11 Op die dag behoeft gij u niet meer te schamen Over al uw werken, waarmee ge tegen Mij hebt gezondigd; Want dan verwijder Ik uit uw kring uw ijdele zwetsers, Ge zult niet hoogmoedig meer zijn op mijn heilige berg:
In that day thou schalt not be confoundid on alle thi fyndyngis, in whiche thou trespassidist ayens me; for thanne Y schal take awei fro the myddil of thee grete spekeris of thi pride, and thou schalt no more put to, for to be enhaunsid in myn hooli hil.
12 Ik behoud een ootmoedig en nederig volk in uw midden, Dat zijn toevlucht zoekt bij Jahweh’s Naam.
And Y schal leeue in the myddil of thee a pore puple and nedi; and thei schulen hope in the name of the Lord.
13 Dan zal Israëls Rest geen kwaad meer bedrijven, Geen leugens meer spreken, En wordt in hun mond Geen bedriegelijke tong meer gevonden.
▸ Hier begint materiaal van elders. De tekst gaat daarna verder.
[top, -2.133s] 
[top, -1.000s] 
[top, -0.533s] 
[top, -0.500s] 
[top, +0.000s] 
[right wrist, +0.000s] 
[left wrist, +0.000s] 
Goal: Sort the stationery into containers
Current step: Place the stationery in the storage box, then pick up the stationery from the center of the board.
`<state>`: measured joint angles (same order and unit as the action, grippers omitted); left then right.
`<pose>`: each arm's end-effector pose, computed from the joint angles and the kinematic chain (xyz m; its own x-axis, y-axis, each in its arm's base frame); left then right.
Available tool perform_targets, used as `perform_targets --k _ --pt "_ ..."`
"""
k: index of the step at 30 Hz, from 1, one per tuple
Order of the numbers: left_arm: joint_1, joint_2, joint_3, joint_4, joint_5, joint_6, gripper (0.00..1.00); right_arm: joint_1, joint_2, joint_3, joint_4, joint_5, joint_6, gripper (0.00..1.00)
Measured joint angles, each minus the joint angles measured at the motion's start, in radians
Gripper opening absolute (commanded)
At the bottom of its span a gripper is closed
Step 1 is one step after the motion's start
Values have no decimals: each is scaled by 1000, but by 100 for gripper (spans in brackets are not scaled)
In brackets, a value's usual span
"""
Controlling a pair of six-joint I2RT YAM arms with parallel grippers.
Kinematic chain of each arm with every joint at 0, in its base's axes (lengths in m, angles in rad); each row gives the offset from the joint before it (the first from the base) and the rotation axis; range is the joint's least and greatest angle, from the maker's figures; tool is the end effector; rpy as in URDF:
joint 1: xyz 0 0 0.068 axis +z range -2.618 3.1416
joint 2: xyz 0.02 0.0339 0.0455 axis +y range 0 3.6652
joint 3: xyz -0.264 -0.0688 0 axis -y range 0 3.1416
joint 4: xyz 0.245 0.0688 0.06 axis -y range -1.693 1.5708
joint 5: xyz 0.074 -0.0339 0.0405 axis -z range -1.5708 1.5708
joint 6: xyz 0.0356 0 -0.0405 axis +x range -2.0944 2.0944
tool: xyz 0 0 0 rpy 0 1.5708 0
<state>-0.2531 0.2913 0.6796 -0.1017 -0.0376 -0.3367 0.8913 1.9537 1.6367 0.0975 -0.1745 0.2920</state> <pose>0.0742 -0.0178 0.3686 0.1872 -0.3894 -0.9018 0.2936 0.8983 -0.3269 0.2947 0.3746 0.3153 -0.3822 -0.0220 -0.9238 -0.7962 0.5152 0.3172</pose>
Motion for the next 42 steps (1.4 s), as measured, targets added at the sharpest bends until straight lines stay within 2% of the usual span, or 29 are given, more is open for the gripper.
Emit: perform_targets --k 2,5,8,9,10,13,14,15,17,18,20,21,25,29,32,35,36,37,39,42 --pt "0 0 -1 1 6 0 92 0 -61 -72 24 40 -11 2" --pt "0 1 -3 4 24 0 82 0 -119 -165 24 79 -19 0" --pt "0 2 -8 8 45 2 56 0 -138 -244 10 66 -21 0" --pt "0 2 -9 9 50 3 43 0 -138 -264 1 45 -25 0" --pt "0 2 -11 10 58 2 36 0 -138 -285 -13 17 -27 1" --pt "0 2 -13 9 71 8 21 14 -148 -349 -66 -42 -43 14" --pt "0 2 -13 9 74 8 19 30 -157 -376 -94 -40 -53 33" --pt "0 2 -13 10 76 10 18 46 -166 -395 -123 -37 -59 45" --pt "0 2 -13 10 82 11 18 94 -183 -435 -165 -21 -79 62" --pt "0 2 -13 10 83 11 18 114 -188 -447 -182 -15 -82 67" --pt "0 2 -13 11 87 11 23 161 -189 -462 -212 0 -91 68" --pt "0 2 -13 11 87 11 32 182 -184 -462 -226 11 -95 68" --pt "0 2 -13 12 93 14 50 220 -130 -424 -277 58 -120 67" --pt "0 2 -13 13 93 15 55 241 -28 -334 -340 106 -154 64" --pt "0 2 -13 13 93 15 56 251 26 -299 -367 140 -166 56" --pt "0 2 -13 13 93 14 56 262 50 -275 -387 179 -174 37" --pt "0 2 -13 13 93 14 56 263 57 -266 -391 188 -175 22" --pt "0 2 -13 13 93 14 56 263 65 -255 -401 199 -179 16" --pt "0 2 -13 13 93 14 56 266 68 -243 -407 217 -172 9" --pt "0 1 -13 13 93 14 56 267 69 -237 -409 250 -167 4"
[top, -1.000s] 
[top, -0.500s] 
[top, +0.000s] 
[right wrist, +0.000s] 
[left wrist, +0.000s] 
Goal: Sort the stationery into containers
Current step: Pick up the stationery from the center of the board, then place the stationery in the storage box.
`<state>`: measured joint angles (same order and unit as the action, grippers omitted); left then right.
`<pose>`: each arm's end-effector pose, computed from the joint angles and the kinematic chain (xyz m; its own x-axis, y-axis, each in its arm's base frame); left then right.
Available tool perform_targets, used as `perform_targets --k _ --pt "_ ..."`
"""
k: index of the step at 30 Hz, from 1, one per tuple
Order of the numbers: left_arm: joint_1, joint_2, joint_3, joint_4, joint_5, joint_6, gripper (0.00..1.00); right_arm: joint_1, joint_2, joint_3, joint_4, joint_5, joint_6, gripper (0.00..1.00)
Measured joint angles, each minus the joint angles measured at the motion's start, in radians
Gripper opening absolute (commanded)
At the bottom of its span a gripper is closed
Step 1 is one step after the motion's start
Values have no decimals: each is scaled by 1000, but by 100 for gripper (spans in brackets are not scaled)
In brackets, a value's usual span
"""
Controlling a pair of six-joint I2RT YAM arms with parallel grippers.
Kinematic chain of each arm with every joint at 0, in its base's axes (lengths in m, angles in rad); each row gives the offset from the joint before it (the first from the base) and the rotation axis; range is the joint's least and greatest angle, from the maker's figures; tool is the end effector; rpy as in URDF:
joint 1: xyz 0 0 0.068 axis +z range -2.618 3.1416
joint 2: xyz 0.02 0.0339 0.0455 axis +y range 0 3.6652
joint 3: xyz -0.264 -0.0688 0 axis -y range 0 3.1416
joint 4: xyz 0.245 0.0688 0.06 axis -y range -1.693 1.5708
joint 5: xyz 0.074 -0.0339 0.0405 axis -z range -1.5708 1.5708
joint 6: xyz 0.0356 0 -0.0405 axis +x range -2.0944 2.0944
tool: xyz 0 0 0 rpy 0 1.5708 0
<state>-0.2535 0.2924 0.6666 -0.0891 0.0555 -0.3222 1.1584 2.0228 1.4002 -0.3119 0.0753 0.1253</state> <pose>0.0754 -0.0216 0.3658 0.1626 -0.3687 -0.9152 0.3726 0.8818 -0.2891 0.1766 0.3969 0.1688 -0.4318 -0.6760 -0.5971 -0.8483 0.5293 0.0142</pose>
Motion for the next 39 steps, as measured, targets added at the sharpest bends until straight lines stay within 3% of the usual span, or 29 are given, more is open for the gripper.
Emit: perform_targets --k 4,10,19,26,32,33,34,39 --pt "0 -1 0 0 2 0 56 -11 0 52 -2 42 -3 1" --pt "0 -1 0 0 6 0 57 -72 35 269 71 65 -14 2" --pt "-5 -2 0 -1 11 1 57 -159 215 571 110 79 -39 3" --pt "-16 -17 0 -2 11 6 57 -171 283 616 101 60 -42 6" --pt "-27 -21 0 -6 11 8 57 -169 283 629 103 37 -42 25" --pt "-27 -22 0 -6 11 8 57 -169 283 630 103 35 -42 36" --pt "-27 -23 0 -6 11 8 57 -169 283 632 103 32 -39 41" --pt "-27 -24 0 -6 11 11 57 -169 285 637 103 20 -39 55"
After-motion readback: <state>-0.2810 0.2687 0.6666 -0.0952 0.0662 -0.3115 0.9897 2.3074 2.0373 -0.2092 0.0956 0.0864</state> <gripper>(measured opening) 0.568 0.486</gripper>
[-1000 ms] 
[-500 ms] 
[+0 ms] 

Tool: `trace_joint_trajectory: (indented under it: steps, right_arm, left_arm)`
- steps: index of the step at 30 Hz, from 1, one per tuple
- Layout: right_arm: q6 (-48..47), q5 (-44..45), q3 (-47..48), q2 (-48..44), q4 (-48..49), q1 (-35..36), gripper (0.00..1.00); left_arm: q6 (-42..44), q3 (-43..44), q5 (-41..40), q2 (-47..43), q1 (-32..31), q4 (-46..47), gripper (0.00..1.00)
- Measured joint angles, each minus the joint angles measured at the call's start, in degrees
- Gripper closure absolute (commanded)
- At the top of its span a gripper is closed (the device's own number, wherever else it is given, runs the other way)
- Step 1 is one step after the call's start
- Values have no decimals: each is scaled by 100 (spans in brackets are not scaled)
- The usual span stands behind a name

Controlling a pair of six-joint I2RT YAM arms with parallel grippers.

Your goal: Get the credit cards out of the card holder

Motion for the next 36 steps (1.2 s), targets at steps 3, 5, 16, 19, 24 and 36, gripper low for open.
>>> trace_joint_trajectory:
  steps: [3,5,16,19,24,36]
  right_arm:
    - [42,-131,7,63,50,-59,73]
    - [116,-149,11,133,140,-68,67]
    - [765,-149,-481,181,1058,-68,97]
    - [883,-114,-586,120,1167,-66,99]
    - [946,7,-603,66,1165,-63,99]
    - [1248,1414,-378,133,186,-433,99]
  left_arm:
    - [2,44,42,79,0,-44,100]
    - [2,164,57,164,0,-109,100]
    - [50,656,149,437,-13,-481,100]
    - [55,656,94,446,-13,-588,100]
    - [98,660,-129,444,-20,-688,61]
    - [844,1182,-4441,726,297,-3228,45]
Neen, ze zullen weiden en rusten, Niemand schrikt ze meer op!
The relifs of Israel schulen not do wickidnesse, nether schulen speke leesyng, and a gileful tunge schal not be foundun in the mouth of hem; for thei schulen be fed, and schulen reste, and ther schal not be that schal make aferd.
14 Jubel, dochter van Sion; Israël, juich; Verheug en verblijd u, dochter van Jerusalem, met heel uw hart:
These thingis seith the Lord, Douyter of Sion, herie thou hertli, synge thou, Israel; be thou glad, and make thou ioie withoutforth in al thin herte, thou douyter of Jerusalem.
15 Want Jahweh heft uw straffen op, En ruimt uw vijand uit de weg; Jahweh, Israëls Koning, is in uw midden, Gij zult geen rampen meer zien!
The Lord hath take a wei thi dom, hath turned a wey thin enemyes; the kyng of Israel the Lord is in myddil of thee, thou schalt no more drede yuel.
16 Op die dag zal men tot Jerusalem zeggen: Vrees niet Sion, laat uw handen niet hangen;
In that dai it schal be seid, Jerusalem, nyle thou drede; Sion, thin hondis be not clumsid.
17 Jahweh, uw God, is te midden van u, een reddende Held. Hij zal om u juichen van vreugde, En zijn liefde vernieuwen, Als op een feestdag huppelen van blijdschap om u!
Thi Lord God is strong in the myddil of thee, he schal saue; he schal make ioie on thee in gladnesse, he schal be stille in thi louyng, he schal make ioie withoutforth on thee in heriyng.
18 Ik neem uit u weg, die u hebben geschandvlekt,
Y schal gadere the foolis, ether veyn men, that wenten awei fro the lawe, for thei weren of thee, that thou haue no more schenschipe on hem.
19 Zie, Ik verniel op die Dag uw verdrukkers; Dan red Ik de kreupelen, En voer de verstrooiden bijeen; Ik breng hen tot glorie en eer Over heel de aarde, waar ze werden gehoond.
Lo! Y schal sle alle men that turmentiden thee in that tyme, and Y schal saue him that haltith, and Y schal gadere hir that was cast out; and Y schal putte hem in to heriyng, and in to name in ech lond of confusioun of hem, in that tyme in which Y schal brynge you,
20 In die tijd leid Ik u terug, In die tijd verzamel Ik u! Waarachtig, dan schenk Ik u glorie en eer Onder alle volken der aarde, Als Ik uw lot voor uw ogen Ten beste heb gekeerd, spreekt Jahweh!
and in the tyme in which Y schal gadre you. For Y schal yyue you in to name, and in to heriyng to alle puplis of erthe, whanne Y schal conuerte youre caitifte bifore youre iyen, seith the Lord.